COLUMBIA, S.C. (AP) — South Carolina's decision to remove the Confederate flag from its Statehouse grounds meets with the approval of 57 percent of Americans, but 34 percent believe it was the wrong move, a new survey revealed.
The report by the nonprofit Pew Research Center released Wednesday also found how deeply the issue touched the public and how complex their thoughts remain about it.
Eighty-nine percent of the adults surveyed knew of the debate and 64 percent of those said they had heard a lot about it, the report said.
The debate over the flag was reignited when a white man accused of fatally shooting nine black people at a church appeared in photos holding the banner. Dylann Roof is charged in the killing of the parishioners at a Bible study at Emanuel African Methodist Episcopal Church in Charleston on June 17.
The telephone poll of 2,002 people was conducted the week after the July 10 ceremony when an honor guard lowered the battle flag and it was delivered to a museum in Columbia. It cited a margin of error of plus or minus 2.5 percentage points.
The study found 76 percent of blacks, 56 percent of whites and 52 percent of Hispanics supported the removal.
However, the survey discovered some deep partisan divides: Among Republicans, 43 percent said it was the right decision and 49 percent said it wasn't. Among independents, 53 percent supported the decision while 37 percent remain opposed. However, 74 percent of Democrats favored the move.
"Clearly, race, party and ideology matter on how people think about this issue," said Jocelyn Kiley, the center's associate director of research.
When asked an open-ended question about why they held a certain belief about the decision, some 36 percent of those who backed the decision said they associated the flag with racism, hatred or slavery. Some 20 percent said it is offensive or divisive.
Among those who didn't agree with the removal, some 54 percent cited the flag's historical significance. Some 27 percent said it was a misunderstood symbol, including 20 percent who said it is wrongly cast as a symbol of hatred, racism or slavery.

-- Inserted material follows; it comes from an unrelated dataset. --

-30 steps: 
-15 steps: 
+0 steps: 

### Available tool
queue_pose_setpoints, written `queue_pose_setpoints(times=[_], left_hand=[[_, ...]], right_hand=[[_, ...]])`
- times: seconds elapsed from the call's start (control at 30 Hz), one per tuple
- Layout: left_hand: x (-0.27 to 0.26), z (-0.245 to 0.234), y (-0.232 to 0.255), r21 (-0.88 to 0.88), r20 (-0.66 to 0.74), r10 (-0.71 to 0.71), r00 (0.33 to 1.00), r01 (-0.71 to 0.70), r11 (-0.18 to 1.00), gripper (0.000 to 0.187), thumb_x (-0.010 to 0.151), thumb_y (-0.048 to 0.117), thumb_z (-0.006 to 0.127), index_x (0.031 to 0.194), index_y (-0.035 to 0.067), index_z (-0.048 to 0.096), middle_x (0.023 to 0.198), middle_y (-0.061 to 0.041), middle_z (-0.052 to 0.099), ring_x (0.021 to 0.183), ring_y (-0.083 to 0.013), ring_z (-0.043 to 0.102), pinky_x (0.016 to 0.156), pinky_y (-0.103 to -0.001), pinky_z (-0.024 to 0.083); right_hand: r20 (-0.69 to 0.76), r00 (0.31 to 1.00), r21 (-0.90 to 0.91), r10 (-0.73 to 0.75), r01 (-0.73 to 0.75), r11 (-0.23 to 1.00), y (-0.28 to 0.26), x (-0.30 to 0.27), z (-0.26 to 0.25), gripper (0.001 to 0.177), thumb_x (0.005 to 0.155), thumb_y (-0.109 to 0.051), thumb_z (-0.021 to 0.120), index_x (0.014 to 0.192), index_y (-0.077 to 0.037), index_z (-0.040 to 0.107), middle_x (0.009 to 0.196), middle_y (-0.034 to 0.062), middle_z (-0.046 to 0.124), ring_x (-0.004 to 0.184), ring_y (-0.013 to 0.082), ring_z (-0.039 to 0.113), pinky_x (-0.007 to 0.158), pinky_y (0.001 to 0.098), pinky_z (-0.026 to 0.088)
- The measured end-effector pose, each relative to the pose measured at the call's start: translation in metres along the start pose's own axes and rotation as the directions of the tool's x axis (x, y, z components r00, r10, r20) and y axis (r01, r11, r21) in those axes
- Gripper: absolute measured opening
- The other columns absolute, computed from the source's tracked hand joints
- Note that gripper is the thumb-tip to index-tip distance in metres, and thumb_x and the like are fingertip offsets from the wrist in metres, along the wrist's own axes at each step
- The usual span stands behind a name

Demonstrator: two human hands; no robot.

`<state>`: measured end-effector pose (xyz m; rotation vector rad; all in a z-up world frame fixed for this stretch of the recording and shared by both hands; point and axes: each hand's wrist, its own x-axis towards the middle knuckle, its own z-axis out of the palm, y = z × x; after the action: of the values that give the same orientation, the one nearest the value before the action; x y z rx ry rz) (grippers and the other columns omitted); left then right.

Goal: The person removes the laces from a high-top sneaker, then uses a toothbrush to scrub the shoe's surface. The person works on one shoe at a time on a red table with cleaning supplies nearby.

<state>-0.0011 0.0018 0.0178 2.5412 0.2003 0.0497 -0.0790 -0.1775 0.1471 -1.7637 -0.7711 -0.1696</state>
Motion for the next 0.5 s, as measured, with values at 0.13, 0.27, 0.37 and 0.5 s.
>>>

"It's striking to hear their reasons," Kiley said, noting that the survey findings seemed to follow the lines of the public debate.
Kiley noted that the survey found reactions to images of the battle flag itself were similar to a survey the center conducted in 2011 as the 150th anniversary of the start of the Civil War approached.
That was the first time the center had delved into the issue, she said.
The 2011 poll found that 58 percent had no particular personal reaction to the Confederate flag. And among those who did, more than three times as many said they had a negative reaction as opposed to a positive one — 30 percent to 9 percent.
In the latest poll, a similar number — 56 percent — said they had no particular reaction, positive or negative, to a display of the Confederate flag. As was the case in 2011, negative reactions to the flag outnumbered positive with 28 percent to 13 percent.
Kiley said she found interesting a few comments among those in the most recent survey that while they may not have a personal reaction to the flag one way or another, it might be the time to move on.
"This shows that despite people's personal reactions one way or another, there is a reflective cast" among those surveyed, she said.